USA Today picked "When Emma Falls in Love" as the best "From the Vault" track from the album. Will Hodgkinson of The Times gave the song four out of five stars, describing it as "catchy and uplifting". Jonathan Keefe from Slant Magazine called the song "spectacular" and said it brings "some much-needed outside perspectives" to the album.
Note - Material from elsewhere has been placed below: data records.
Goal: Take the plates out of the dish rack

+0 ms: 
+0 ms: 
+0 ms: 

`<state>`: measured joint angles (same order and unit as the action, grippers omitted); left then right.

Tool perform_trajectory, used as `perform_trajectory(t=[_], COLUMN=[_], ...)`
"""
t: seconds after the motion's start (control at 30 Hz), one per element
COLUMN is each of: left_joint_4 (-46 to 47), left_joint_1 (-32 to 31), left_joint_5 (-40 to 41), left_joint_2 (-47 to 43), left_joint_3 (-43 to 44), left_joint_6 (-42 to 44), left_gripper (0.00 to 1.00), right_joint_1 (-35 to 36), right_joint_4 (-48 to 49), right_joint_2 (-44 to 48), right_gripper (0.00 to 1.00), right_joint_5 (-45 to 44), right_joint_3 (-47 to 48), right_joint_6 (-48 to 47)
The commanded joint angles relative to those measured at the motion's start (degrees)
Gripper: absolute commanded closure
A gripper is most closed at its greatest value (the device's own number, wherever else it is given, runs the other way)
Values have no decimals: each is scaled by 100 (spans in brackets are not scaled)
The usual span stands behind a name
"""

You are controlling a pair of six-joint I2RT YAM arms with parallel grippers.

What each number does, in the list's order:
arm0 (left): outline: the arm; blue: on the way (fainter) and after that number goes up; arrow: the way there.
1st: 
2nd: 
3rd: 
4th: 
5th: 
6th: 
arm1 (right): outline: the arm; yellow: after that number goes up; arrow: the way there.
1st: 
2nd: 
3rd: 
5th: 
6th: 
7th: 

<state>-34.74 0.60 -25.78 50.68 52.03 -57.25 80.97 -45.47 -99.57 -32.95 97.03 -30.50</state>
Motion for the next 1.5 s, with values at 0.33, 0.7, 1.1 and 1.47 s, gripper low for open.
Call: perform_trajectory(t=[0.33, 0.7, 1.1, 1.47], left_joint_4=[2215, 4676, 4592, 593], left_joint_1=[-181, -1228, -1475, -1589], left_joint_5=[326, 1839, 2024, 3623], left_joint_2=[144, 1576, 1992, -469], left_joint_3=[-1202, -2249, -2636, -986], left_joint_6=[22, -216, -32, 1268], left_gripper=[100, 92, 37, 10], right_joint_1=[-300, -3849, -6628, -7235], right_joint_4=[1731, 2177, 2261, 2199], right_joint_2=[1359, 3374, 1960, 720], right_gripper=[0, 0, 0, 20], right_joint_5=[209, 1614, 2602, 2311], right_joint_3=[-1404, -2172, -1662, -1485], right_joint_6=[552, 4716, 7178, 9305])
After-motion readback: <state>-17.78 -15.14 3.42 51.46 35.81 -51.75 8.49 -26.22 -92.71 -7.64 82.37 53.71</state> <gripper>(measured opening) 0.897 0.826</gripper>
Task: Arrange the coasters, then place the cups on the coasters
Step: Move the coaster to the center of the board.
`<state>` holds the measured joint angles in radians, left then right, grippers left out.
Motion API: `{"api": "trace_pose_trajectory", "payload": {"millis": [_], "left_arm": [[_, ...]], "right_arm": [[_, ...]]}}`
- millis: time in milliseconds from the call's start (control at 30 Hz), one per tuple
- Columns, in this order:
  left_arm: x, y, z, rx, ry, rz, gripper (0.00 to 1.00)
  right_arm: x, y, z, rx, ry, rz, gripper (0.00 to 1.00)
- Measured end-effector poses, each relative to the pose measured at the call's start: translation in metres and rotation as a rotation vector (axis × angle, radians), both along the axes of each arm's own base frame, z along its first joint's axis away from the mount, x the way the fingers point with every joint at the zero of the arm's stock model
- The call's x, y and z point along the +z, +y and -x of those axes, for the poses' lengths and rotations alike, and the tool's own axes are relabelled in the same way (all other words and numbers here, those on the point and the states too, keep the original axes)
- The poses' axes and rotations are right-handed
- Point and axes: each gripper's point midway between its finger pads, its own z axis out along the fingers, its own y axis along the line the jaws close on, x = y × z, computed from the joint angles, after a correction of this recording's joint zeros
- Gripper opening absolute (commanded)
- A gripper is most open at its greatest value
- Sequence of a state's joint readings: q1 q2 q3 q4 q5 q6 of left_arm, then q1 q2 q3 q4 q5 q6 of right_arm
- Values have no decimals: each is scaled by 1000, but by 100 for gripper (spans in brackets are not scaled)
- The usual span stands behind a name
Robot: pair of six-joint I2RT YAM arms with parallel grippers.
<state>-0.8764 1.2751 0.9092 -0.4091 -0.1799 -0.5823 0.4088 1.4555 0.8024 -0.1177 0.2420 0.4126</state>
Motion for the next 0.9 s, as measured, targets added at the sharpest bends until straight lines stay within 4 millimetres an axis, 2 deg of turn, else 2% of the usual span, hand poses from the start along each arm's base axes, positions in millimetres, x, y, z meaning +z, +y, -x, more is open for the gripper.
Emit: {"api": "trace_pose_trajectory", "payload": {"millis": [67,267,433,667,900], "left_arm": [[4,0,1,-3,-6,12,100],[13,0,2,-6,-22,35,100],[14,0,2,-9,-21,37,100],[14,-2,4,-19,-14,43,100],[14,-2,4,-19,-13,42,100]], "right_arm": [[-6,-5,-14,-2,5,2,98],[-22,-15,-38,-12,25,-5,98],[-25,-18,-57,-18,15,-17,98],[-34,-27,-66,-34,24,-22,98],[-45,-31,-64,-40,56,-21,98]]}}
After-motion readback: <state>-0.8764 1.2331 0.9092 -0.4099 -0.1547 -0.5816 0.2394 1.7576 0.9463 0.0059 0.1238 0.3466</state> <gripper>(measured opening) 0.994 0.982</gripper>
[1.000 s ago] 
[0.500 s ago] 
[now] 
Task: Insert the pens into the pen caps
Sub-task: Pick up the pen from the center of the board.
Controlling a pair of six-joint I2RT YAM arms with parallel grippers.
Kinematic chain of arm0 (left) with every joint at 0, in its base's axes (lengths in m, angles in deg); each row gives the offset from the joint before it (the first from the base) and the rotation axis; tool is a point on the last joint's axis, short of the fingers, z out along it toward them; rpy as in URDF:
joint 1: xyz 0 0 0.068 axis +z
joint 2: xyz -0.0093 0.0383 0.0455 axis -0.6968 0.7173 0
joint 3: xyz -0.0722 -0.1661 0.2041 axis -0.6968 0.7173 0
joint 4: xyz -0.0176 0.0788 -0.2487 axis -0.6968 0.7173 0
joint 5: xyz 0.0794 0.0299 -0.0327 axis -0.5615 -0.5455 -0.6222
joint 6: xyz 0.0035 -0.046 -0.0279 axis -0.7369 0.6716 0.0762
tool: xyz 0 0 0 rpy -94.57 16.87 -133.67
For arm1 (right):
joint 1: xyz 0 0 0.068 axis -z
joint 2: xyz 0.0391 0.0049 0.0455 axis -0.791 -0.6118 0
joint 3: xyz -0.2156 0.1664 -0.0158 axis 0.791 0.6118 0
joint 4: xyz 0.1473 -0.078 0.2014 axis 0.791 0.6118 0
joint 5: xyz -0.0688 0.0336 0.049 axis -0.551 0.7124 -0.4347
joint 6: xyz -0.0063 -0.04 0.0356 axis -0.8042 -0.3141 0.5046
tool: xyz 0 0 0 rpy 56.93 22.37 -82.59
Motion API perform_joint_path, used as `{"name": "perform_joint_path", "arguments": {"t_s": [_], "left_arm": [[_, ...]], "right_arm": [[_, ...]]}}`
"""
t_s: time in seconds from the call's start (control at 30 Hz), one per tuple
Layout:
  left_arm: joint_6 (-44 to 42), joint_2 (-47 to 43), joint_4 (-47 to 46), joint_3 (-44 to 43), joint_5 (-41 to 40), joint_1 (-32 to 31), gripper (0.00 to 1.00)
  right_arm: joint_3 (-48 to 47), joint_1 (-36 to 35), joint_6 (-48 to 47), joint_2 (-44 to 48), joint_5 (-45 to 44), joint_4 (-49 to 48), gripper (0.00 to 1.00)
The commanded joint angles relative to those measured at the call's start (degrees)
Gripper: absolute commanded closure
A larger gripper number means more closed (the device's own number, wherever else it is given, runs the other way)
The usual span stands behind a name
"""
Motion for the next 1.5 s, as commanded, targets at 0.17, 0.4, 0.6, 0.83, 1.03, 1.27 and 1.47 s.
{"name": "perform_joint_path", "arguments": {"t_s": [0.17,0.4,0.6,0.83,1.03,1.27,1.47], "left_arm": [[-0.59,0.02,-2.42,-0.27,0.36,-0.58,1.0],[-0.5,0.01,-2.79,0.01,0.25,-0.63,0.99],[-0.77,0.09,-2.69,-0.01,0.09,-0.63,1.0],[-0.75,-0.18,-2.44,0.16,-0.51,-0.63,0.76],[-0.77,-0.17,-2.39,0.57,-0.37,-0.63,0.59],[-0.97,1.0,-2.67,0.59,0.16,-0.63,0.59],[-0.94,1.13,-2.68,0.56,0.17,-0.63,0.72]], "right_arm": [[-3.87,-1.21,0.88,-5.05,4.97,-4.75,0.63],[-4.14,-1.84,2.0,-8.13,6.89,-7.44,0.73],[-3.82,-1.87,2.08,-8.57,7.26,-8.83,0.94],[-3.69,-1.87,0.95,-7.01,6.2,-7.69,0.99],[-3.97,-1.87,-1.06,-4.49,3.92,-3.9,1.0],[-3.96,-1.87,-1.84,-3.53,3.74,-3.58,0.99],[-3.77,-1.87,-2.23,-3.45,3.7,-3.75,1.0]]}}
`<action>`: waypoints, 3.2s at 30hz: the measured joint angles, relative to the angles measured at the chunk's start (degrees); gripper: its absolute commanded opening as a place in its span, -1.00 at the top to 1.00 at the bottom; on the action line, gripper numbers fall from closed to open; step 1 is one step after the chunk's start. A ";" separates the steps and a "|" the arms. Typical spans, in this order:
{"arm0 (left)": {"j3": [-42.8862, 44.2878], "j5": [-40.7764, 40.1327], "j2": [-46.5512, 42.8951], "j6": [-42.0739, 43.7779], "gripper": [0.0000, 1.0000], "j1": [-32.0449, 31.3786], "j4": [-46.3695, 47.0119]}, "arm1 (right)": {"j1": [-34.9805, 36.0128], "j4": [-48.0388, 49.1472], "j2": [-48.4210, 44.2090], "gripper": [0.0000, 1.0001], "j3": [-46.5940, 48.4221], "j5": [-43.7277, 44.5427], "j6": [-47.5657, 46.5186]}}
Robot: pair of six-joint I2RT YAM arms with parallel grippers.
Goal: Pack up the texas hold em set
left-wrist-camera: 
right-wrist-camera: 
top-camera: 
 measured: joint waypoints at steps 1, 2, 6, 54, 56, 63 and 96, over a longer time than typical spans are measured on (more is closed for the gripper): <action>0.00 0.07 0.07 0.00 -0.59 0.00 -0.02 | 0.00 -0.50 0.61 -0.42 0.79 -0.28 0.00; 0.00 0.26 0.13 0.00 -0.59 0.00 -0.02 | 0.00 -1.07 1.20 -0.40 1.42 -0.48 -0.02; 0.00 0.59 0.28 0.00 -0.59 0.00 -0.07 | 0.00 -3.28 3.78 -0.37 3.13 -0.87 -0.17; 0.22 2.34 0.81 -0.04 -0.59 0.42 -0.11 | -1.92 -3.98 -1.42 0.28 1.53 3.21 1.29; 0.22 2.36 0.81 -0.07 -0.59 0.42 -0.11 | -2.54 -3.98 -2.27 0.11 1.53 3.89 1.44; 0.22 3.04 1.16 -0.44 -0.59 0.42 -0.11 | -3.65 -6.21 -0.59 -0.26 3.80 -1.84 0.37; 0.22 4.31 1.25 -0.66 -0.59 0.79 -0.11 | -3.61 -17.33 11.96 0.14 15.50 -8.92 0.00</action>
Kate Solomon of the i considered the track "cloying" and said that she would never listen to it again.

==Credits and personnel==
Credits are adapted from the album's liner notes.

Studios
- Engineered at Long Pond Studio, Hudson Valley and the Clubhouse, Rhinebeck, New York
- Swift's lead vocals recorded at Kitty Committee Studio, London, England
- Background vocals recorded at Blackbird Studio, Nashville, Tennessee
- Additionally recorded at Long Pond Studio, Hudson Valley
- Mixed at Long Pond Studio, Hudson Valley

Personnel

- Taylor Swift – vocals, songwriting, production
- Aaron Dessner – production, engineering, acoustic guitar, bass guitar, electric guitar, piano, synthesizer
- Benjamin Lanz – synthesizer, additional engineering
- James Krivchenia – drums, percussion
- James McAlister – synthesizer, drums, percussion, additional engineering
- Josh Kaufman – electric guitar, banjo, organ
- Christopher Rowe – background vocals, vocal engineering
- Mike Meadows – background vocals
- Jonathan Low – mixing, engineering
- Randy Merrill – mastering
- Bella Blasko – additional engineering
- Thomas Bartlett – additional engineering

==Charts==

Chart performance
| Chart (2023) | Peak position |
|---|---|
| Australia (ARIA) | 43 |
| Canada Hot 100 (Billboard) | 40 |
| Global 200 (Billboard) | 36 |
| New Zealand (Recorded Music NZ) | 37 |
| UK Streaming (OCC) | 70 |
| US Billboard Hot 100 | 34 |
| US Hot Country Songs (Billboard) | 15 |

==Certifications==

Certifications
| Region | Certification | Certified units/sales |
| Brazil (Pro-Música Brasil) | Gold | 20,000^{‡} |
^{‡} Sales+streaming figures based on certification alone.